“A sign!” I sang out loud in a melodic mix of relief and excitement. I wasn’t really, truly lost. Every now and then I could see the tree-cleared ski run on the mountain next to me. I could hear a river. I had drawn a mental map and I was still kind of moving in, what I thought, was the right direction. I could always back-track too. Still, I felt so elated I hugged the wooden post. Thinking you’re on the right track is a whole different experience than knowing you’re on the right track.
Thirty minutes earlier I was standing at 2215m. I had run up to Roc de la Calme, the highest peak of the Font Romeu ski resort that I could run to. I lingered at the top, feeling quite proud my three week injury-induced run hiatus was officially over. I marinated in the view but as I turned to run home, I was faced with a fork in the trail. Right, back down the way I came. Or left… Left, I figured, I would go down and around, joining back half way back where I had come from. “Hmmm….decisions, decisions.” My feet turned left and the rest of my body followed while my brain was still making a list of pros and cons.

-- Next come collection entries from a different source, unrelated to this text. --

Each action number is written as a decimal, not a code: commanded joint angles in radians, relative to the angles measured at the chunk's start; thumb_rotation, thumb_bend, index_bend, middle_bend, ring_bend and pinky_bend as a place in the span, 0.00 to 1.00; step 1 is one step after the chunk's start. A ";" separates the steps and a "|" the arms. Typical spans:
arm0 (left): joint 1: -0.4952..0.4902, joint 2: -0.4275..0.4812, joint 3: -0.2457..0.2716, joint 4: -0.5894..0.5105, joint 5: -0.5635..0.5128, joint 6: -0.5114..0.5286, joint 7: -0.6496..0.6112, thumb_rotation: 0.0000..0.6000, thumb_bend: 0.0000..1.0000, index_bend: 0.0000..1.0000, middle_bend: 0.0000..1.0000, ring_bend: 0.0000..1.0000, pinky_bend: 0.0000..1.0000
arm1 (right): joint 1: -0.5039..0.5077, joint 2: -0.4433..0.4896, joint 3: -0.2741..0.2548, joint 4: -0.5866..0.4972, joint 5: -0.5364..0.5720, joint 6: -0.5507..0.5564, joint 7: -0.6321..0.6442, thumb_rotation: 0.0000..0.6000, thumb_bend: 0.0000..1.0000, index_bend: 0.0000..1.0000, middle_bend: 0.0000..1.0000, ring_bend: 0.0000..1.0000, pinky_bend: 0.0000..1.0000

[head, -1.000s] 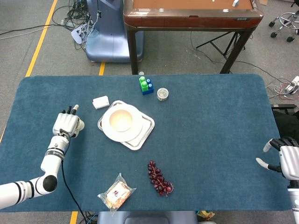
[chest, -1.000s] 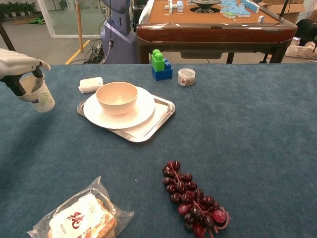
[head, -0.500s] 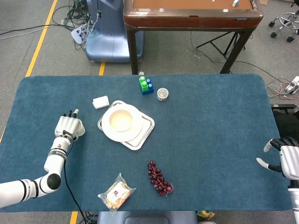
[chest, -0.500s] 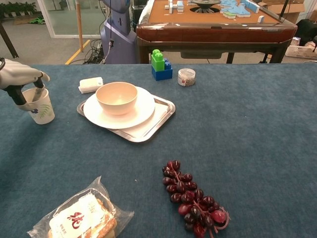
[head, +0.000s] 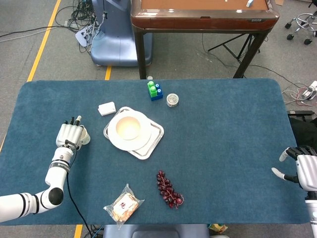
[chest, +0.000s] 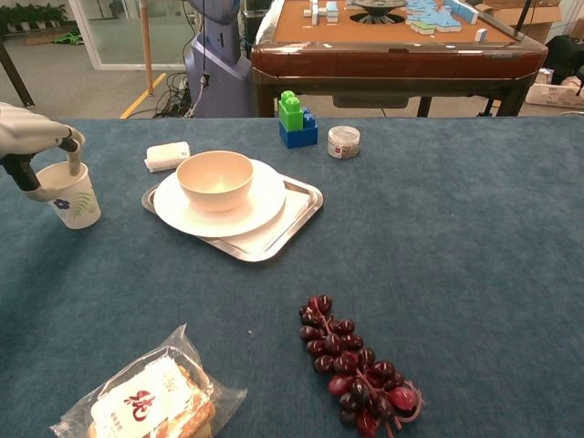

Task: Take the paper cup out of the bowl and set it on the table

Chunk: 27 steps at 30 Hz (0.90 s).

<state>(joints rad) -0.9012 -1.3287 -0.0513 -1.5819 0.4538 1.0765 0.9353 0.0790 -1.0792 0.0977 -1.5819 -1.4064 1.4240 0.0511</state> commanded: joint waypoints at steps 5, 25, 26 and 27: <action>0.052 0.113 -0.001 -0.189 0.054 0.126 -0.039 1.00 0.34 0.11 0.04 0.00 0.17 | -0.005 0.004 -0.001 -0.006 -0.005 0.011 0.000 1.00 0.17 0.57 0.49 0.35 0.22; 0.526 0.230 0.197 -0.203 0.724 0.447 -0.579 1.00 0.34 0.27 0.04 0.00 0.17 | -0.001 -0.030 -0.006 -0.007 -0.008 0.017 -0.084 1.00 0.17 0.57 0.49 0.35 0.22; 0.542 0.223 0.198 -0.196 0.741 0.456 -0.601 1.00 0.34 0.27 0.04 0.00 0.17 | -0.001 -0.031 -0.006 -0.008 -0.009 0.020 -0.086 1.00 0.17 0.57 0.49 0.35 0.22; 0.561 0.212 0.201 -0.183 0.764 0.466 -0.628 1.00 0.34 0.27 0.04 0.00 0.17 | -0.002 -0.032 -0.006 -0.008 -0.010 0.022 -0.089 1.00 0.17 0.57 0.49 0.35 0.22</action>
<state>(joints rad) -0.3821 -1.0971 0.1296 -1.7961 1.1703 1.5099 0.3634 0.0774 -1.1105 0.0919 -1.5894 -1.4157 1.4450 -0.0367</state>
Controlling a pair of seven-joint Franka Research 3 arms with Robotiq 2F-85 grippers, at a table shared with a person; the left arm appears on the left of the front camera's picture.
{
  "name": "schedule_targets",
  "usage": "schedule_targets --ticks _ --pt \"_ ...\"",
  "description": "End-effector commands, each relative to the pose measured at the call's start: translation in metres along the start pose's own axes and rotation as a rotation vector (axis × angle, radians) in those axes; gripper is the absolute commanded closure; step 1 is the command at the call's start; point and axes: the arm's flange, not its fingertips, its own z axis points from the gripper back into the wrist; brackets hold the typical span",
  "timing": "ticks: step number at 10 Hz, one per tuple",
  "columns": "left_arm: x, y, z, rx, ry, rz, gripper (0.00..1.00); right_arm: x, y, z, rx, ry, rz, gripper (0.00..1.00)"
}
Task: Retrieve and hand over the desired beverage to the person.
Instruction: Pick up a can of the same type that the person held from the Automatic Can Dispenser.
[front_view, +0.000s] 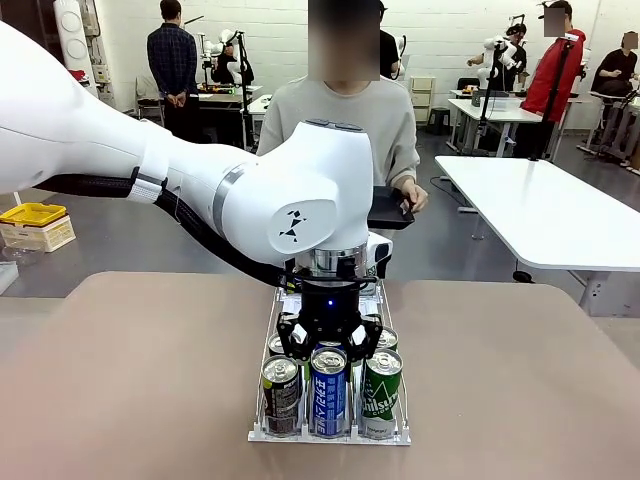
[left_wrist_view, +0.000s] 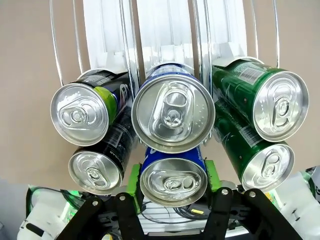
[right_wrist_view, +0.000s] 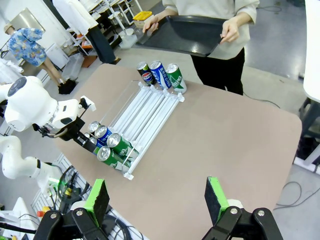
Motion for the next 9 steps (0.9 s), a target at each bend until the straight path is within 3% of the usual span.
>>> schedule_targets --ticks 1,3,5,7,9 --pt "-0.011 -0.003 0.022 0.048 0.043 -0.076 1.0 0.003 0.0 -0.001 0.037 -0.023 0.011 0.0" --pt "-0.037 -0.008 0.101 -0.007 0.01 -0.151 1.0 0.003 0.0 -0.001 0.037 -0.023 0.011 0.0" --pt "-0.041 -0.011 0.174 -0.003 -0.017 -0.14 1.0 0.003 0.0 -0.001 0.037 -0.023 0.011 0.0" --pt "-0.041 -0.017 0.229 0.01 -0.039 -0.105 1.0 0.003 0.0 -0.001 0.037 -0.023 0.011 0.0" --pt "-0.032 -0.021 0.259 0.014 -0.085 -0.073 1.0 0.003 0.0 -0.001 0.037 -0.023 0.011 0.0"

Down a black-diamond run I staggered, stepping sideways to handle the gradient, dipping in and out of the single track on the side of the main ski run. I started to question my decision. I glanced back up where I had just come from, knowing I would practically have to crawl up the slope if I changed my mind. I looked out at the magnificent mountain panorama inviting me to continue and recommitted. Eventually I slid (literally) on to a dirt road that brought me to a marshy grass path. After I gingerly Mission-Impossibled through an electric cattle fence, there, seemingly out of no where was a lake.
I ran along the shore, jumping puddles here and there where the lake had spilled over, until the trail split. Left I went again, compelled by curiosity to feel the temperature of the water. It was surprisingly warm.
I continued to follow the narrow trail next to the lake. The trail was technical with rocky downhills, long sections of slippery tree roots, and the occasional scamper up rocks to dodge a flooded section. Eventually, I reached the top of the lake and, standing on a mad-made wooden bridge over an escaping stream, found myself eye level with the lake. From there, there was only one path so I followed it.
“Why does this keep going left? And down?” I worried. My mental GPS was repeatedly telling me I needed to go right. It was also starting to suggest I “make a u-turn at the next legal opportunity”. I stopped, needing a moment to figure out whether I should keep trekking down the 13% eroded rocky path or back track. I tilted my neck up the hill to look at what I would have to climb. I looked down at the technical path ahead. I looked at my cell phone, no service. I reached in my pocket for my emergency gel and down I went.
My easy 60 minute run had come and gone. This was an adventure trail run now. The hour had come and gone. Given the state of the path I was on now, the trail had come and gone too. I pushed on, no longer looking at the scenery but looking for a sign, a landmark, anything.
Ten (but what seemed like 30 minutes) later, I rounded a corner and squinted. It was either the sign-iest looking tree in the world or a sign. I got closer and it was a sign! I was so happy I sang out loud, figuring no one was around for miles. I hugged the post. I didn’t know the exact places the sign pointed to but they pointed to somewhere and that’s where I was going.